San Salvador - El director de la Policía Nacional Civil (PNC), Mauricio Arriaza Chicas, dijo este miércoles que dentro del cuerpo de seguridad se está planteando "intensificar" la represión contra miembros de pandillas "si estos continúan atacando a agentes y a soldados".

"Estas personas (pandilleros) no dejan opción y vamos a tener que intensificar la represión, lo que significa el uso de la fuerza necesaria para poder neutralizar a cualquier individuo, independiente de su condición social", manifestó a periodistas el director de la PNC.

Según lo señaló Arriaza Chicas, la labor represiva es una "prevención secundaria, es una opción en donde las instituciones encargadas de la seguridad utilizan su fuerza para proteger a la población honesta, trabajadora y honrada".

Indicó que "la labor de represión debe de entenderse como el trabajo para identificar, buscar y capturar a cualquier persona involucrada en delitos que atenten contra la vida de los ciudadanos y de los miembros de la seguridad".

Los ataques contra miembros de la corporación policial se han incrementado desde el fin de semana, cuando dos agentes fueron asesinados en hechos diferentes.
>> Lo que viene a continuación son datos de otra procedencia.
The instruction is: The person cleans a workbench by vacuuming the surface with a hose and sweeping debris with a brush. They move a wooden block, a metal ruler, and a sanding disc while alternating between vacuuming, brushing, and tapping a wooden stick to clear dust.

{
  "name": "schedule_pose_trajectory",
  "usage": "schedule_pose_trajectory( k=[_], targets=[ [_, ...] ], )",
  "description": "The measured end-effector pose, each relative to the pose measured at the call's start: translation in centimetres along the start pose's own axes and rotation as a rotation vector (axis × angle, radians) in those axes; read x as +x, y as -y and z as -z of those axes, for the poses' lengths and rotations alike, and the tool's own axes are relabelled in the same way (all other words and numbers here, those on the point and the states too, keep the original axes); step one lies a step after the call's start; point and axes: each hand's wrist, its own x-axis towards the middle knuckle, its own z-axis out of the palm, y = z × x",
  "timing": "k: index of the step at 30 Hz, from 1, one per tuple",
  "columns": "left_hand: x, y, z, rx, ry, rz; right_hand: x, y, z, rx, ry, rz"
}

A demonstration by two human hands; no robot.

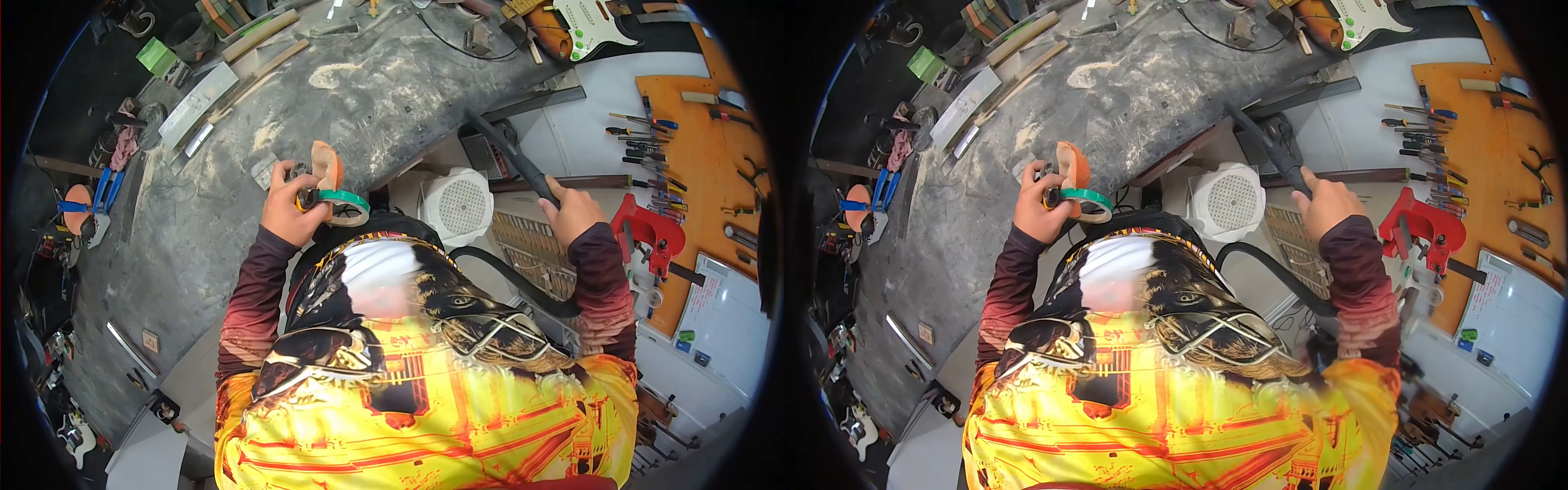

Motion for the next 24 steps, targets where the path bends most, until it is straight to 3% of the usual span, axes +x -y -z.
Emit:
schedule_pose_trajectory(
  k=[5,15,24],
  targets=[
    [-0.7,-0.2,0.9,0.0,0.049,-0.006,-2.5,4.7,0.1,0.006,0.135,-0.041],
    [-3.4,0.8,3.6,-0.004,0.107,0.06,-9.5,14.0,-0.5,0.058,0.28,0.288],
    [-4.5,1.5,5.4,0.026,0.06,0.021,-7.1,11.0,0.6,0.011,0.16,0.083]
  ],
)
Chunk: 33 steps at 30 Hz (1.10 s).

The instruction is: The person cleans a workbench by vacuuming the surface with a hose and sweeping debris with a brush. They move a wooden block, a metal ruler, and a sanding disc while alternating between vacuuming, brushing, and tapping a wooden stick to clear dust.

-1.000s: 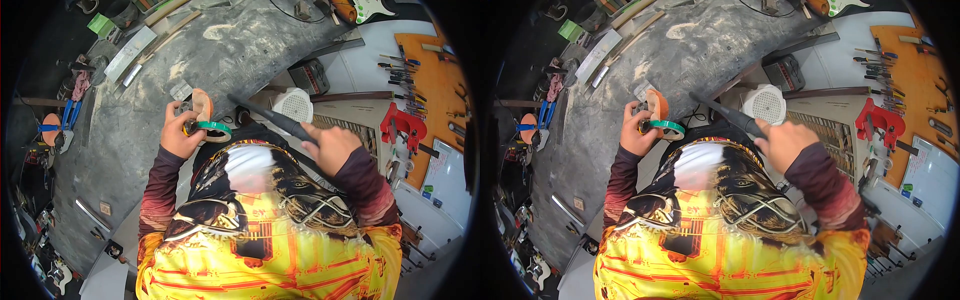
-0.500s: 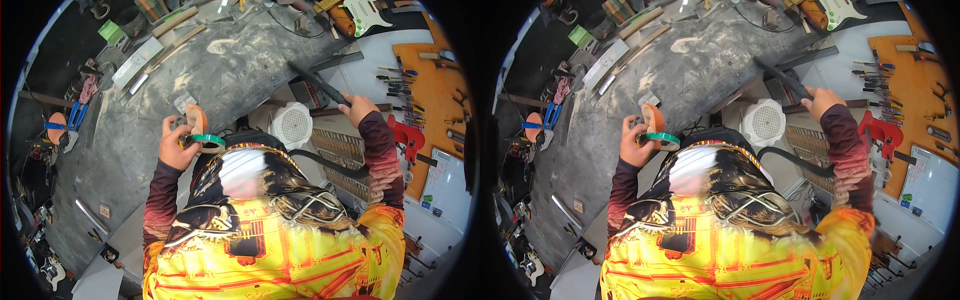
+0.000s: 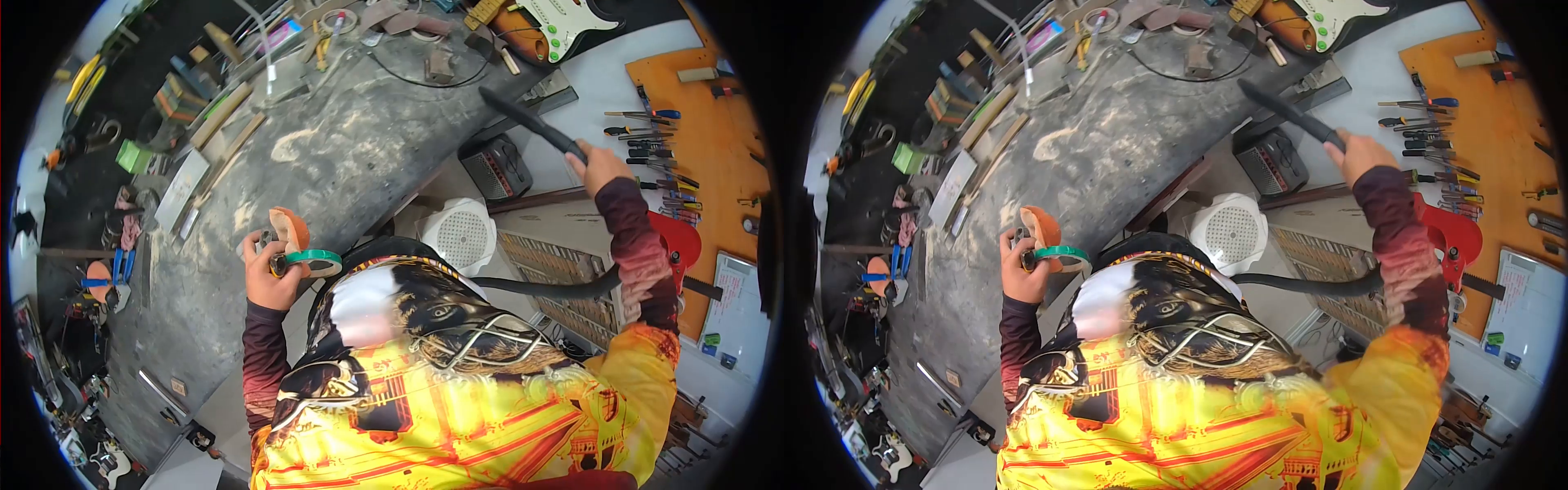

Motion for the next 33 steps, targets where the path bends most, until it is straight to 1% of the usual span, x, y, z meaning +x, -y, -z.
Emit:
schedule_pose_trajectory(
  k=[2,4,6,7,8,10,11,13,16,21,24,26,28,29,30,33],
  targets=[
    [1.6,-1.9,-1.7,0.02,-0.016,0.005,3.8,-2.3,0.2,-0.042,0.015,-0.07],
    [3.2,-4.2,-2.9,-0.023,0.052,0.062,7.9,-4.0,-0.6,-0.064,-0.008,-0.061],
    [4.2,-5.9,-3.4,0.01,0.066,0.048,12.1,-5.4,-1.6,-0.051,-0.072,-0.04],
    [4.6,-6.5,-3.6,0.031,0.083,0.027,13.7,-5.3,-1.2,-0.06,-0.003,-0.084],
    [4.8,-6.9,-3.8,0.041,0.079,0.028,15.3,-5.6,-1.1,-0.052,-0.005,-0.078],
    [4.8,-7.3,-3.9,0.07,0.057,0.017,17.7,-6.2,-0.9,-0.131,0.019,-0.142],
    [4.8,-7.3,-3.8,0.078,0.049,0.017,18.2,-6.9,-0.4,-0.122,0.034,-0.099],
    [4.3,-7.2,-4.0,0.052,0.014,0.039,18.3,-6.8,0.5,-0.137,0.037,-0.095],
    [3.8,-7.0,-4.0,0.061,0.016,0.069,18.4,-7.0,1.0,-0.16,0.036,-0.1],
    [3.4,-6.5,-3.9,0.048,0.006,0.085,18.3,-7.7,-0.1,-0.182,-0.015,-0.091],
    [3.1,-6.6,-3.7,0.058,0.012,0.075,17.1,-7.6,0.4,-0.175,0.028,-0.078],
    [3.0,-6.4,-3.5,0.064,0.008,0.064,16.7,-9.4,-0.3,-0.185,0.027,-0.035],
    [3.0,-5.9,-3.3,0.075,0.019,0.069,15.5,-10.6,0.3,-0.186,0.028,-0.054],
    [3.0,-5.8,-3.3,0.073,0.025,0.068,15.7,-11.4,0.2,-0.164,0.008,-0.113],
    [3.0,-5.7,-3.4,0.065,0.027,0.084,15.9,-11.6,0.0,-0.165,0.013,-0.121],
    [3.5,-6.2,-3.8,0.053,0.024,0.106,17.2,-10.8,-0.1,-0.241,0.031,-0.145]
  ],
)
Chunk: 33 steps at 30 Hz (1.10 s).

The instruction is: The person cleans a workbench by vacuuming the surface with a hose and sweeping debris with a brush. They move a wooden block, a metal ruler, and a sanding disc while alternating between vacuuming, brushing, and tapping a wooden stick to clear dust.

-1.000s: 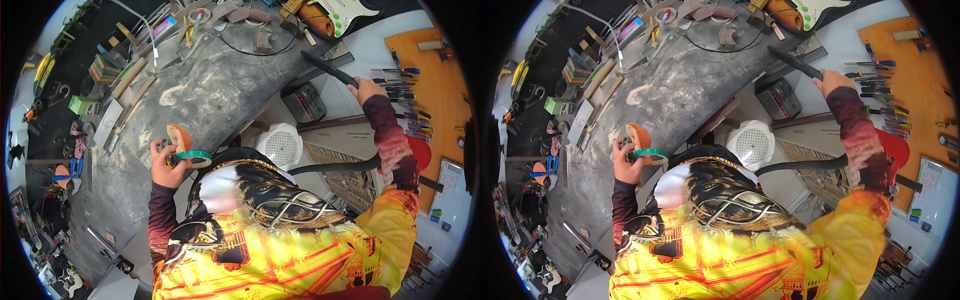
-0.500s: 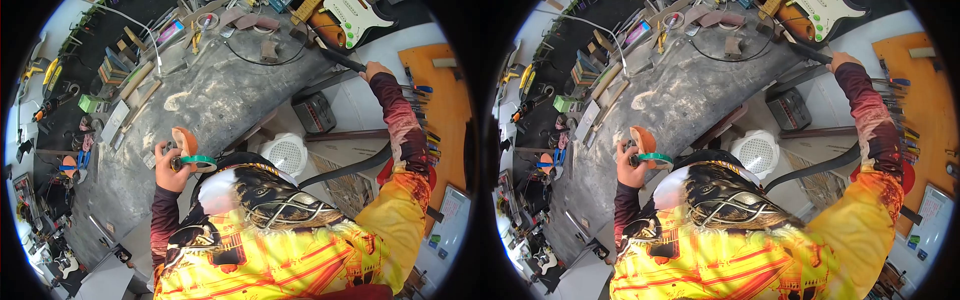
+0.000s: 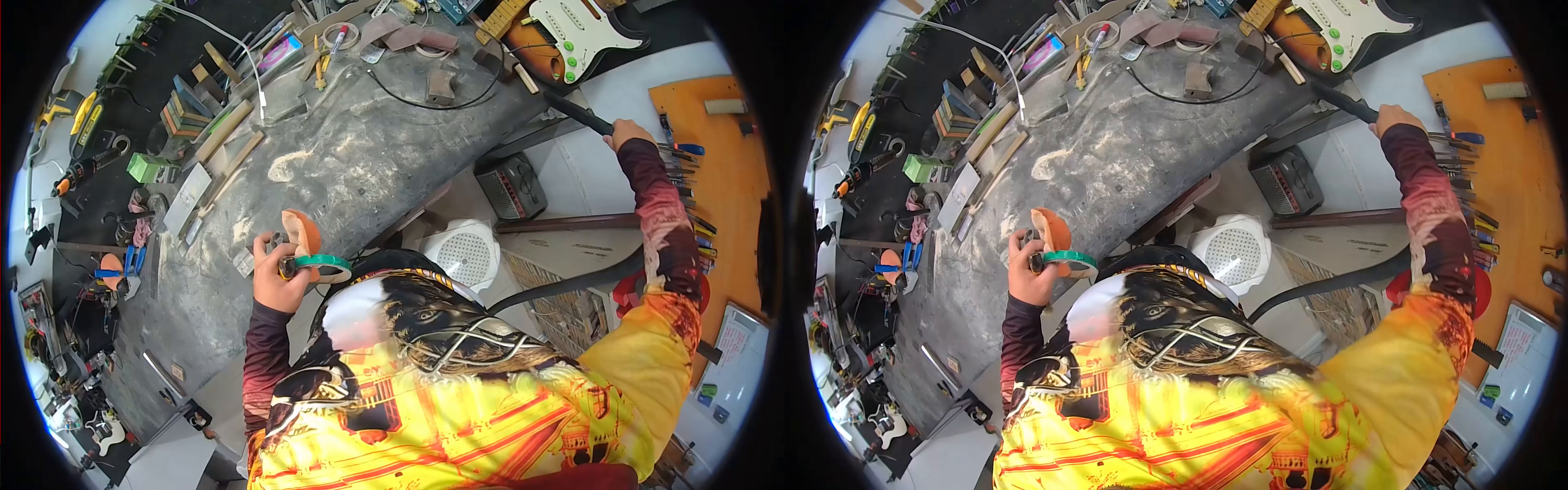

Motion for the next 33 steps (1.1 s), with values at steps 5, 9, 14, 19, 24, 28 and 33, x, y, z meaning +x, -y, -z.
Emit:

Ayer martes se registró el homicidio de otro agente en la localidad salvadoreña de Ahuachapán (este) y además dos ataques armados en los que otros dos policías resultaron heridos.

El último ataque contra un agente fue perpetrado la noche del mismo martes en la colonia Las Ánimas en el municipio de Candelaria de la Frontera, Santa Ana (noroeste).

Tras este hecho, el presidente salvadoreño, Nayib Bukele, publicó en sus redes sociales: "lastimosamente nos arrinconan y solo nos dejan una opción" y "no es la tregua", aclaró.

Entre 2012 y 2014, las principales pandillas de El Salvador pactaron una tregua para reducir los índices de violencia en el país, armisticio que fue impulsado por el expresidente Mauricio Funes, según reconoció él mismo y otros funcionarios de alto rango.

Funes, asilado en Nicaragua y procesado por corrupción, atribuyó a la tregua entre las pandillas una sensible baja en las cifras de homicidios, pero tras su fin, el país experimentó alzas sostenidas de muertes violentas hasta marcar las 103 por cada 100.000 habitantes en 2015.

Los crímenes de policías y soldados, al igual que el resto de los asesinatos que se registran en El Salvador, son atribuidos a las violentas pandillas Mara Salvatrucha (MS13), Barrio 18 y otras minoritarias.